Problem statement: Find the line with "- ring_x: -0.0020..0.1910" and the line with "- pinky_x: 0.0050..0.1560" in the entries below; output exactly those two lines, every line between them, and no others.

Entries taken from a collection:
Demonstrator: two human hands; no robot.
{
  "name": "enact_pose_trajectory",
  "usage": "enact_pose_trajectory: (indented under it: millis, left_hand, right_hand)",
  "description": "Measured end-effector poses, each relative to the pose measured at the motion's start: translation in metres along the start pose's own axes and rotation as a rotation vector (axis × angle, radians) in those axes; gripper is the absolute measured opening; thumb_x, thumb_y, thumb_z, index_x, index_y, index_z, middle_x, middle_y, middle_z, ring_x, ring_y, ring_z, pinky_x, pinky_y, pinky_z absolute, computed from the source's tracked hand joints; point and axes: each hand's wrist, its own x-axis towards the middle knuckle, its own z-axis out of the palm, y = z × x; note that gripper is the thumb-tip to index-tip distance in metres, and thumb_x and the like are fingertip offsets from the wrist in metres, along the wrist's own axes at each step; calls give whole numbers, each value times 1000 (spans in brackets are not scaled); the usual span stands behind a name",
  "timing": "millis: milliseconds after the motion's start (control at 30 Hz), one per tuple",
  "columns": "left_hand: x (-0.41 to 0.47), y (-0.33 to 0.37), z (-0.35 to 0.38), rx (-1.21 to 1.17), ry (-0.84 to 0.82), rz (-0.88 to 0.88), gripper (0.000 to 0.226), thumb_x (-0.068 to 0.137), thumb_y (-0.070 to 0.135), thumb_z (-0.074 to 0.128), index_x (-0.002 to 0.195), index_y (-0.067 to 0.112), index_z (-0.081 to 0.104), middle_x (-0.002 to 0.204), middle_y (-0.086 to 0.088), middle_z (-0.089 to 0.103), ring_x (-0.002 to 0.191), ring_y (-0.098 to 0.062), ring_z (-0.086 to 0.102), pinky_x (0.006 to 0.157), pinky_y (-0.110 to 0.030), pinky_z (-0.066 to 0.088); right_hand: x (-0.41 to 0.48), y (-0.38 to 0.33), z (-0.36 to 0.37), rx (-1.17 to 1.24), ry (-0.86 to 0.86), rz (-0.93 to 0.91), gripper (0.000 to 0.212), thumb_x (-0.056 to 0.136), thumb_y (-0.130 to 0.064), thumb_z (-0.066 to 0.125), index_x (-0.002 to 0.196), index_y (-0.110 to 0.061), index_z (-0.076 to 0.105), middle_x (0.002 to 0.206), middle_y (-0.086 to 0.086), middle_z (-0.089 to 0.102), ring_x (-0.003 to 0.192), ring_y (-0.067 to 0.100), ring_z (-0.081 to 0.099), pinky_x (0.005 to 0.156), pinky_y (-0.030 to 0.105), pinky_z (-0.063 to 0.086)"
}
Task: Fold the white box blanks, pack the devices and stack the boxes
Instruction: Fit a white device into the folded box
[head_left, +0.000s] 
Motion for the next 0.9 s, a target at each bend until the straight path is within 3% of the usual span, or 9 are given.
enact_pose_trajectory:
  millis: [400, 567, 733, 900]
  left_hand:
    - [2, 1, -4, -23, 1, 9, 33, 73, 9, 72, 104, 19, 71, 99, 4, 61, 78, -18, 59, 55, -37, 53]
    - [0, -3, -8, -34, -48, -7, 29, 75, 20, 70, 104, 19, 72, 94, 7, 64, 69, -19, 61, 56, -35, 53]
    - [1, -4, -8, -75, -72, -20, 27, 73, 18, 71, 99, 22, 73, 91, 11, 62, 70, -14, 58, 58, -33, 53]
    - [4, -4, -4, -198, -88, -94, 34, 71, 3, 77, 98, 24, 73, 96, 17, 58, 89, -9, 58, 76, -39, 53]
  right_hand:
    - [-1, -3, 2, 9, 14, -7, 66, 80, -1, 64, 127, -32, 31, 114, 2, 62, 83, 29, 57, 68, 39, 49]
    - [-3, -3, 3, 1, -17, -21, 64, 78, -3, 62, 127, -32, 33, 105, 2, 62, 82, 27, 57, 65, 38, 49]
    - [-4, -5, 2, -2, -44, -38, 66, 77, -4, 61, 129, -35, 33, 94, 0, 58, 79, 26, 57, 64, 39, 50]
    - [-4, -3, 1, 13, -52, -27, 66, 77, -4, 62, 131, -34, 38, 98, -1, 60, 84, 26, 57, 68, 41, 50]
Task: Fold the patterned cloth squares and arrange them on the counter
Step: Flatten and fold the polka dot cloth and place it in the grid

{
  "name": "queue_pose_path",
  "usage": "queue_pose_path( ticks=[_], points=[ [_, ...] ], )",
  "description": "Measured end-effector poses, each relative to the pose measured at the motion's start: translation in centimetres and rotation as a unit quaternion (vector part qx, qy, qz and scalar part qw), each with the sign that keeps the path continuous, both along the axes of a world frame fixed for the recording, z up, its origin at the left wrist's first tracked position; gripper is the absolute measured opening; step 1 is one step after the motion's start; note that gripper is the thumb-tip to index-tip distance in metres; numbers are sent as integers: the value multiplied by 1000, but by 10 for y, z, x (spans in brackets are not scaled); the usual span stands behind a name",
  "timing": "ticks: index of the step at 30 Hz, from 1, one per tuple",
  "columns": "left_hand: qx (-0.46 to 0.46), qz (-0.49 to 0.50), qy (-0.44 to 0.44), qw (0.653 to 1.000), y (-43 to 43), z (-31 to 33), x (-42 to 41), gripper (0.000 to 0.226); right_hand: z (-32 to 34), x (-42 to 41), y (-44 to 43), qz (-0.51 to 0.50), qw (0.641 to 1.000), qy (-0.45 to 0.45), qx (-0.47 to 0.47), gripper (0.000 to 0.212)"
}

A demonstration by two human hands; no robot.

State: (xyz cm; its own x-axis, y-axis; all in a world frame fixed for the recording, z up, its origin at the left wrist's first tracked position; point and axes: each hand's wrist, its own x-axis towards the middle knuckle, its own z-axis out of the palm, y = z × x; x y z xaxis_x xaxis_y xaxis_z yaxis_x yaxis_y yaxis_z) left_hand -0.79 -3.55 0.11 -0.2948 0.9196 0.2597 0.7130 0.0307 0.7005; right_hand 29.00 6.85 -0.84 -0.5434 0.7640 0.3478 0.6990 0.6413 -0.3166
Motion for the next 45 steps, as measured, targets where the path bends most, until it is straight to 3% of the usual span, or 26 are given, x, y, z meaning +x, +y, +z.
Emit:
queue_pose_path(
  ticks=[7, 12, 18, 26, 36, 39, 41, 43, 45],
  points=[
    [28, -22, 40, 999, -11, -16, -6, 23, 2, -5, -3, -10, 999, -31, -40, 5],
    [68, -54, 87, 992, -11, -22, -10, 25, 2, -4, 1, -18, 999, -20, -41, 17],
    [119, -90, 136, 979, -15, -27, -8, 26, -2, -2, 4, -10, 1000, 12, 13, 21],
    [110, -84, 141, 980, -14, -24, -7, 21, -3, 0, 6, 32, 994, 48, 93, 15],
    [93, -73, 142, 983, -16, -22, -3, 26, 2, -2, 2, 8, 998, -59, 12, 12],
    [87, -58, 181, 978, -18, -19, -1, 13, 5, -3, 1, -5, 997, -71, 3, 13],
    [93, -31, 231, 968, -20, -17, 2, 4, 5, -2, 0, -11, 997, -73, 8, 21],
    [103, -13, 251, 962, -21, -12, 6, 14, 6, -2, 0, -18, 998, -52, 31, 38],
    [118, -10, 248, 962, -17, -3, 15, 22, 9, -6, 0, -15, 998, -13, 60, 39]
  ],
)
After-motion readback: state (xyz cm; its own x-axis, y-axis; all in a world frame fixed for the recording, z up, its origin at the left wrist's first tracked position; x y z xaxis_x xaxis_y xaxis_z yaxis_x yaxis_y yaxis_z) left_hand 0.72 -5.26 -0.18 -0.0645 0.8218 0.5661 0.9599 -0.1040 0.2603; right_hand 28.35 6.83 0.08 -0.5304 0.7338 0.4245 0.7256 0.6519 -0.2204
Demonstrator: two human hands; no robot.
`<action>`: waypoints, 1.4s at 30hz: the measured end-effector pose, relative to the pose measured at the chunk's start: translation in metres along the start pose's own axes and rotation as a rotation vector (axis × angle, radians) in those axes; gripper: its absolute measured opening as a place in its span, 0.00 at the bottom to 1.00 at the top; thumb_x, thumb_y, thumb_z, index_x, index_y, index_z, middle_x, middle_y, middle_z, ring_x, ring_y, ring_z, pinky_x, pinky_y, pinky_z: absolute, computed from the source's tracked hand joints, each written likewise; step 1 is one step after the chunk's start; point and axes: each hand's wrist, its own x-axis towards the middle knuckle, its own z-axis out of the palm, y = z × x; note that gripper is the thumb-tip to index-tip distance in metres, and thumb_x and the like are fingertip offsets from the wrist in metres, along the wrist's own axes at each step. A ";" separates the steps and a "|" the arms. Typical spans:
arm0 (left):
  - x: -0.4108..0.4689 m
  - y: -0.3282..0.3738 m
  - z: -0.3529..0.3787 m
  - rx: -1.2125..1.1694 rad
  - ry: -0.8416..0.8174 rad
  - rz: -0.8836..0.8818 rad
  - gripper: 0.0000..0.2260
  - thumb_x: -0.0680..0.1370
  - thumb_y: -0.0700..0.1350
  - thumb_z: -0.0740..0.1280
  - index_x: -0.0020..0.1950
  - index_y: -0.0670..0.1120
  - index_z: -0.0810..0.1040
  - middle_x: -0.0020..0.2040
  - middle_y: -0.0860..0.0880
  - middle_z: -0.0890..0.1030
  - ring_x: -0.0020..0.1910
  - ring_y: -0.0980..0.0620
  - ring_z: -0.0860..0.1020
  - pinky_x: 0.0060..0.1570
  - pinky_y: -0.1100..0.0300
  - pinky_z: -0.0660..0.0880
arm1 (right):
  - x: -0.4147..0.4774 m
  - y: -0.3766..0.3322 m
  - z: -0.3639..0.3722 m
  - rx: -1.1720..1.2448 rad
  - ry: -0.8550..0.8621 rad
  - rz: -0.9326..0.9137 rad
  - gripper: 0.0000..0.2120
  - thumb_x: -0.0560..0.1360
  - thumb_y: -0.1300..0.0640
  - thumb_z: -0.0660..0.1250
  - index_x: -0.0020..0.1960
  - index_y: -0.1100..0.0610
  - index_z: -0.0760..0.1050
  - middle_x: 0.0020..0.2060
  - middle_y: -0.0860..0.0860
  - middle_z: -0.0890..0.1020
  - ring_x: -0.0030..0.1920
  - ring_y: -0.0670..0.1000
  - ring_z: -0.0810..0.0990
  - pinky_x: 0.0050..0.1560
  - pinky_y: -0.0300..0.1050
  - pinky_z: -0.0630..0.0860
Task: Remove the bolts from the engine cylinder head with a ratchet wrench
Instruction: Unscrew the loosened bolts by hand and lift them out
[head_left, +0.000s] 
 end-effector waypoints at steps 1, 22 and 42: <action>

Result for this exercise:
  - ring_x: -0.0020..0.1910
  - ring_y: -0.0980..0.0620
  - ring_z: -0.0860..0.1020
  - pinky_x: 0.0060..0.1570
  - pinky_y: -0.1100..0.0300
  - pinky_z: -0.0660..0.0880
arm1 (right):
  - x: -0.4147..0.4774 m
  - y: -0.3766..0.3322 m
  - z: -0.3639..0.3722 m
  - rx: -1.1720..1.2448 rad
  - ry: -0.8550..0.8621 rad
  - rz: -0.9326..0.9137 rad
  - gripper: 0.0000..0.2120
  - thumb_x: -0.0560..0.1360
  - thumb_y: -0.1300..0.0640
  - thumb_z: -0.0660..0.1250
  - index_x: -0.0020..0.1960
  - index_y: -0.1100..0.0610
  - index_z: -0.0760..0.1050
  - middle_x: 0.0020..0.2060
  - middle_y: -0.0860..0.0860
  - middle_z: -0.0890..0.1020
  - ring_x: -0.0030..0.1920
  - ring_y: -0.0670..0.1000
  - ring_z: -0.0810..0.0990
  - pinky_x: 0.0050..0.1560

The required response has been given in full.